-- Supplied material follows --
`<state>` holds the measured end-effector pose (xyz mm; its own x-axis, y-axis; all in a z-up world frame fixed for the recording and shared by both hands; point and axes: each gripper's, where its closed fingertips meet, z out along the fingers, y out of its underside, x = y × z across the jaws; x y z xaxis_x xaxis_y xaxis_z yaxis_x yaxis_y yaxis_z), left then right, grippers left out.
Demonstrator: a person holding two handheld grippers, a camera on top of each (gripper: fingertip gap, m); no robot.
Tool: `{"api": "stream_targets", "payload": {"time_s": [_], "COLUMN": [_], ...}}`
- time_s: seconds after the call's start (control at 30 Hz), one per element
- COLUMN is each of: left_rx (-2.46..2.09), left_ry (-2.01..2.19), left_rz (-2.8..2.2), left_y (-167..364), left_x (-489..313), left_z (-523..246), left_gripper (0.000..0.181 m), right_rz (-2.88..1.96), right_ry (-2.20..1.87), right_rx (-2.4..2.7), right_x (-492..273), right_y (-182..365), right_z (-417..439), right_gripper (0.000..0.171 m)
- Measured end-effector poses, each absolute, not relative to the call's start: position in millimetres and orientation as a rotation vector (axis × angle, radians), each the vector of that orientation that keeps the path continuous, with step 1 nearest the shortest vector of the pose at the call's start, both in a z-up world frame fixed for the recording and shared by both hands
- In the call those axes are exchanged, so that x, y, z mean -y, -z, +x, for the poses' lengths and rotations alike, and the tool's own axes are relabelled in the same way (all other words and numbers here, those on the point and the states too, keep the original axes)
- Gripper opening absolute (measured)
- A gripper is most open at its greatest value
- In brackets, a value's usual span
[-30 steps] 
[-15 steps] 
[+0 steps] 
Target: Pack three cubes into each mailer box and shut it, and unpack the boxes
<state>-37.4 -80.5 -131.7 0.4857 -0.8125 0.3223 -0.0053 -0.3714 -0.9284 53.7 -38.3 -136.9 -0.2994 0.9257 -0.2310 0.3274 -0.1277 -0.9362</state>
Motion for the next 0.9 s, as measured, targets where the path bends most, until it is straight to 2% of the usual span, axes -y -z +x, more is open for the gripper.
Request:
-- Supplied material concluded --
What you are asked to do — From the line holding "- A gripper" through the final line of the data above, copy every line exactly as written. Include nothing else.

Solution for this task —
- A gripper is most open at its greatest value
- In brackets, a value's usual span
[-30 steps] 
[-15 steps] 
[+0 steps] 
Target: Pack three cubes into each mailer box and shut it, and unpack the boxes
<state>-37.4 -80.5 -131.7 0.4857 -0.8125 0.3223 -0.0053 -0.3714 -0.9284 53.7 -38.3 -136.9 -0.2994 0.9257 -0.2310 0.3274 -0.1277 -0.9362</state>
Motion for the next 0.9 s, as measured, targets where the path bends most, until it is straight to 2% of the usual span, axes -y -z +x, more is open for the gripper.
Request:

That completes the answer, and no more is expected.